Personally, I’ve found chest straps inconvenient and, at times, uncomfortable. I much prefer being able to simply pull the OH1 up and around my arm. It didn’t at all get in the way, nor did it become a distraction during exercise.
Polar OH1 – Apps and pairing
The Polar OH1 connects through Bluetooth, allowing you to pair it with your smartphone to either be used in Polar’s own Polar Beat app or any number of other exercise apps. This means you can use it with Strava or other running apps to provide heart rate data.
The Polar Beat app provides some useful functionality, with lots of sports and workouts you can record. If applicable, the app will use the GPS functionality of your phone to map routes and pace, alongside the heart rate data from the OH1. There’s also voice guidance and goals-based workouts.

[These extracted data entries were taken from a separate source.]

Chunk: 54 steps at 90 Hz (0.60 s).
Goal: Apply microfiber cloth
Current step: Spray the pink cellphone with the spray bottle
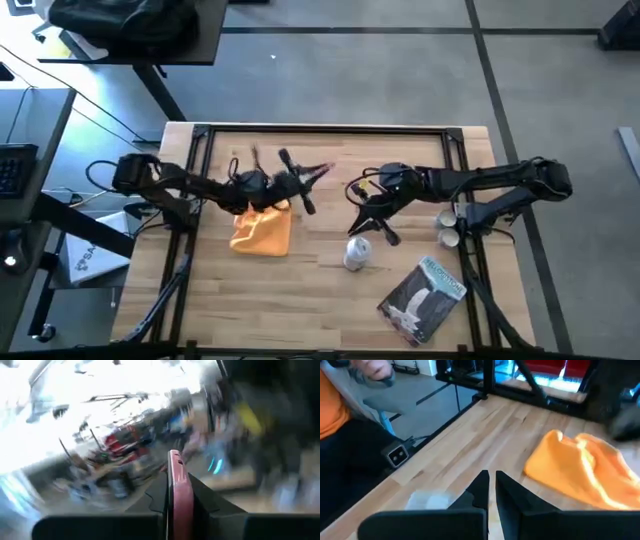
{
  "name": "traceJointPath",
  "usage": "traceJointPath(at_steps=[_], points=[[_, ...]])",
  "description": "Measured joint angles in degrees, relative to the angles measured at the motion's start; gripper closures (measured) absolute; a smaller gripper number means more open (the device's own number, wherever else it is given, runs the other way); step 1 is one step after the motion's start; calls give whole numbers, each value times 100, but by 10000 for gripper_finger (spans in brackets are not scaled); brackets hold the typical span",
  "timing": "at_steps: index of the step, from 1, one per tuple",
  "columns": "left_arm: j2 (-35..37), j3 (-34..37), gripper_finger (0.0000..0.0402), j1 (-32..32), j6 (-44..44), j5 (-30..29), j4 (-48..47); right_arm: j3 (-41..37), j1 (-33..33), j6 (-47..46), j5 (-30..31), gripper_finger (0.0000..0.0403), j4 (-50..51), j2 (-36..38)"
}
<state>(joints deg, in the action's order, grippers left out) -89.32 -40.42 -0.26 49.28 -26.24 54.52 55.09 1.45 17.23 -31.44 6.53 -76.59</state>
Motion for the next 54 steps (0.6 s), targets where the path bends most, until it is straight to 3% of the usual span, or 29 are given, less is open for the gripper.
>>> traceJointPath(at_steps=[11,37,54], points=[[-163,0,389,-8,1400,-539,-639,258,0,178,-12,403,280,10],[-1064,-20,390,-338,3641,-1923,-469,163,9,622,-390,403,302,188],[-1714,-16,391,-947,4474,-2676,-439,107,26,843,-693,403,211,-215]])
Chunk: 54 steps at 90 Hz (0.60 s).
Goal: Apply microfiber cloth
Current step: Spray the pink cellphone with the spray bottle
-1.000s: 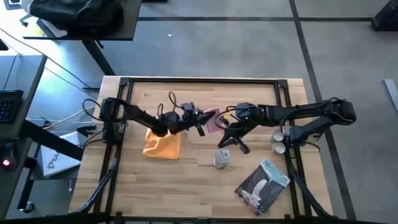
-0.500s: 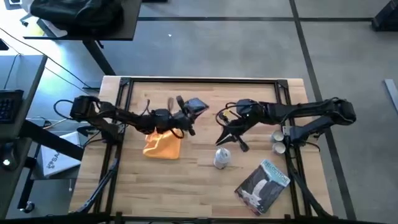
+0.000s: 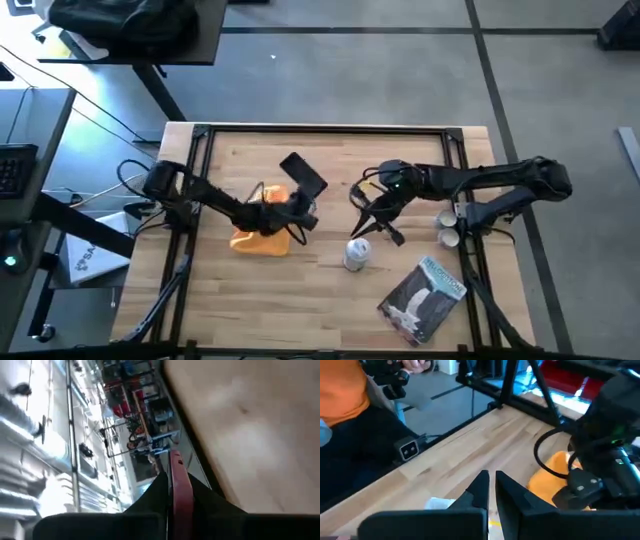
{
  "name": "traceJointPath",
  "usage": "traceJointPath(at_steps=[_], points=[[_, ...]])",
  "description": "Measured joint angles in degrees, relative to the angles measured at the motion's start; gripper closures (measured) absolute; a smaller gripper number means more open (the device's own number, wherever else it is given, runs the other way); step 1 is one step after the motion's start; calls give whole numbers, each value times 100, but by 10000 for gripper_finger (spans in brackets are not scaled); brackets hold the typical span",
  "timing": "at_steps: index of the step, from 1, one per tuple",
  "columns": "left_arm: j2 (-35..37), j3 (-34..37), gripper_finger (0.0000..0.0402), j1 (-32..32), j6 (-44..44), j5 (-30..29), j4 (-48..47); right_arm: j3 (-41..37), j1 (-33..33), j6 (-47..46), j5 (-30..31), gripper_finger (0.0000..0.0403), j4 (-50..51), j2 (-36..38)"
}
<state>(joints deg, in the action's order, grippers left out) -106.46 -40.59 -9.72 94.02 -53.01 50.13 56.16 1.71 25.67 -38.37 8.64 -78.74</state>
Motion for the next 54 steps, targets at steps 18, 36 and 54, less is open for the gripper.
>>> traceJointPath(at_steps=[18,36,54], points=[[-351,-178,391,-269,476,-2,36,-2,248,33,-276,403,-28,-126],[-322,-541,391,-107,667,-31,44,-2,497,22,-920,403,-2,-157],[-245,-672,391,-192,657,-31,-11,-2,501,49,-999,403,149,-201]])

One frustration, however, is that many of the fitness tests and extra features are locked behind a pay wall, which feels a little miserly. Unlocking them all costs only about £7, but I still feel like these should have come bundled with the OH1.
The Polar OH1 will also pair with wearables such as the Apple Watch Series 3 over Bluetooth – which might sound like a strange choice considering the Apple Watch has its own HRM. But, as I mentioned earlier, wearing a fitness tracker on your wrist can be a problem if, like me, you wear wrist wraps in the gym.
In the past, this meant I’d wear the Apple Watch higher up my forearm to leave space for my wraps, but this impacts the heart rate readings. So during testing, I placed the Polar OH1 on my upper arm, the Apple Watch a little higher up my wrist, and then the wrist wraps as usual. It’s undoubtedly a rather cumbersome look, but it did allow me to get heart rate readings during my powerlifting sessions – which proved a surprisingly effective test of the OH1’s abilities.
Note that the OH1 supports Bluetooth but not ANT+, so it won’t pair with wearables that support only the latter – many of Garmin’s running watches, for example. The Polar OH1 can also store 200 hours of heart rate data directly, so you can have a workout without a paired device and still sync your heart rate data afterwards.
Polar OH1 – Heart rate readings
I wore the OH1 for a multitude of workouts, including runs, powerlifting, olympic lifting and some boxing bag work, using various pairing configurations: with Strava, with Polar Beat and with the Apple Watch’s Workout app. Across the various exercises, I found readings were consistently accurate and compared well with a chest strap.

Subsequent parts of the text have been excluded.